> **Work to be completed**
Please return the listing below word for word, minus its pictures.

> **Collected material**
++++

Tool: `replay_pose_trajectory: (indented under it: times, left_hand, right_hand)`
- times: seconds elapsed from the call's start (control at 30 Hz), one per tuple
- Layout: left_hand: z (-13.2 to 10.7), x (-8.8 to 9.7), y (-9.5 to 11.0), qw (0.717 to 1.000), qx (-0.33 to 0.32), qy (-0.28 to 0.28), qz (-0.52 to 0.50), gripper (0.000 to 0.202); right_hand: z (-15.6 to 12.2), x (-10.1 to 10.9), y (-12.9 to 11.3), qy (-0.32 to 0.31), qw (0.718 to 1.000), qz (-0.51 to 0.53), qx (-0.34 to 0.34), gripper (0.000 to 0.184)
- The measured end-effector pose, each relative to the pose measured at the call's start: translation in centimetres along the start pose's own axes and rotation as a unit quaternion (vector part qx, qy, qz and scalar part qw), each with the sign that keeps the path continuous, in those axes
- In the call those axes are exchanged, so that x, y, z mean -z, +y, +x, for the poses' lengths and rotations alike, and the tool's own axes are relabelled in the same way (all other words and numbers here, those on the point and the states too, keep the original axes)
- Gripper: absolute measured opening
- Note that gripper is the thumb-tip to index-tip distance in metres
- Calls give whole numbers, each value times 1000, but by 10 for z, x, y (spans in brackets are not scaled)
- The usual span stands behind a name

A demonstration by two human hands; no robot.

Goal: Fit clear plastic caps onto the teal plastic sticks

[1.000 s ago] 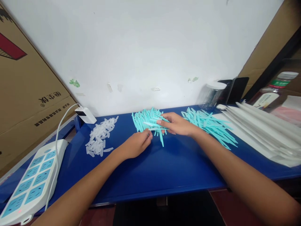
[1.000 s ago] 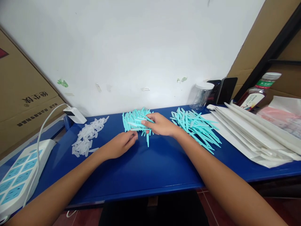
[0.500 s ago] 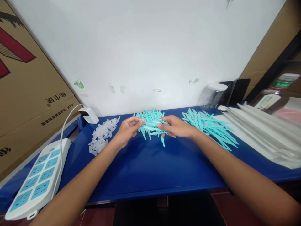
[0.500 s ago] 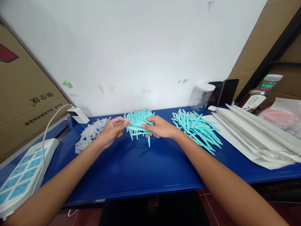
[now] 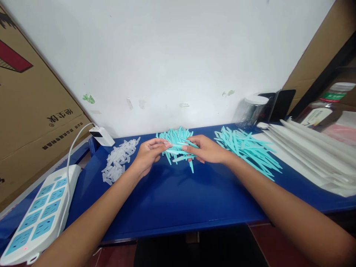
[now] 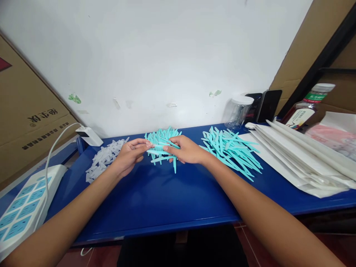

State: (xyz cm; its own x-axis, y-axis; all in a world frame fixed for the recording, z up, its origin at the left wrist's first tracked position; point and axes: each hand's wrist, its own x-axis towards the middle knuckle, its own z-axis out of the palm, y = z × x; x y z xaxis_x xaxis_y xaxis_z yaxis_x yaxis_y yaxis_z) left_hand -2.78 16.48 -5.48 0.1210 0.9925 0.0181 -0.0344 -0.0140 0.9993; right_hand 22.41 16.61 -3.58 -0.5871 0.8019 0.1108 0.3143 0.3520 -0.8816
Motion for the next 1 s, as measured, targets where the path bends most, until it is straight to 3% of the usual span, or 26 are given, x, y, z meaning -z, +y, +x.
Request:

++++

> **Reply to the exercise**
Tool: `replay_pose_trajectory: (indented under it: times, left_hand, right_hand)`
- times: seconds elapsed from the call's start (control at 30 Hz), one per tuple
- Layout: left_hand: z (-13.2 to 10.7), x (-8.8 to 9.7), y (-9.5 to 11.0), qw (0.717 to 1.000), qx (-0.33 to 0.32), qy (-0.28 to 0.28), qz (-0.52 to 0.50), gripper (0.000 to 0.202); right_hand: z (-15.6 to 12.2), x (-10.1 to 10.9), y (-12.9 to 11.3), qy (-0.32 to 0.31), qw (0.718 to 1.000), qz (-0.51 to 0.53), qx (-0.34 to 0.34), gripper (0.000 to 0.184)
- The measured end-effector pose, each relative to the pose measured at the call's start: translation in centimetres along the start pose's own axes and rotation as a unit quaternion (vector part qx, qy, qz and scalar part qw), each with the sign that keeps the path continuous, in those axes
- In the call those axes are exchanged, so that x, y, z mean -z, +y, +x, for the poses' lengths and rotations alike, and the tool's own axes are relabelled in the same way (all other words and numbers here, those on the point and the states too, keep the original axes)
- Gripper: absolute measured opening
- Note that gripper is the thumb-tip to index-tip distance in metres
- Calls give whole numbers, each value times 1000, but by 10 for z, x, y (spans in brackets are not scaled)
- The usual span stands behind a name

A demonstration by two human hands; no robot.

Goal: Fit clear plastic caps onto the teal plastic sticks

[1.000 s ago] 
[1.000 s ago] 
[0.500 s ago] 
[0.500 s ago] 
[now] 
[now] 

State: (xyz cm; its own x-axis, y-axis; all in a world frame fixed for the recording, z up, its origin at the left wrist's first tracked position; point and axes: each hand's wrist, its own x-axis towards the middle knuckle, its own z-axis out of the palm, y = z × x; x y z xaxis_x xaxis_y xaxis_z yaxis_x yaxis_y yaxis_z) left_hand -2.78 16.48 -5.48 0.1210 0.9925 0.0181 -0.0344 -0.0140 0.9993; right_hand 22.41 16.61 -3.58 -0.5871 0.8019 0.1108 0.3143 0.3520 -0.8816
Motion for the next 1 s, as measured, targets where the path bends most, until it is straight to 3% of the usual span, or 26 are given, x, y, z meaning -z, +y, +x.
Request:

The output given is complete.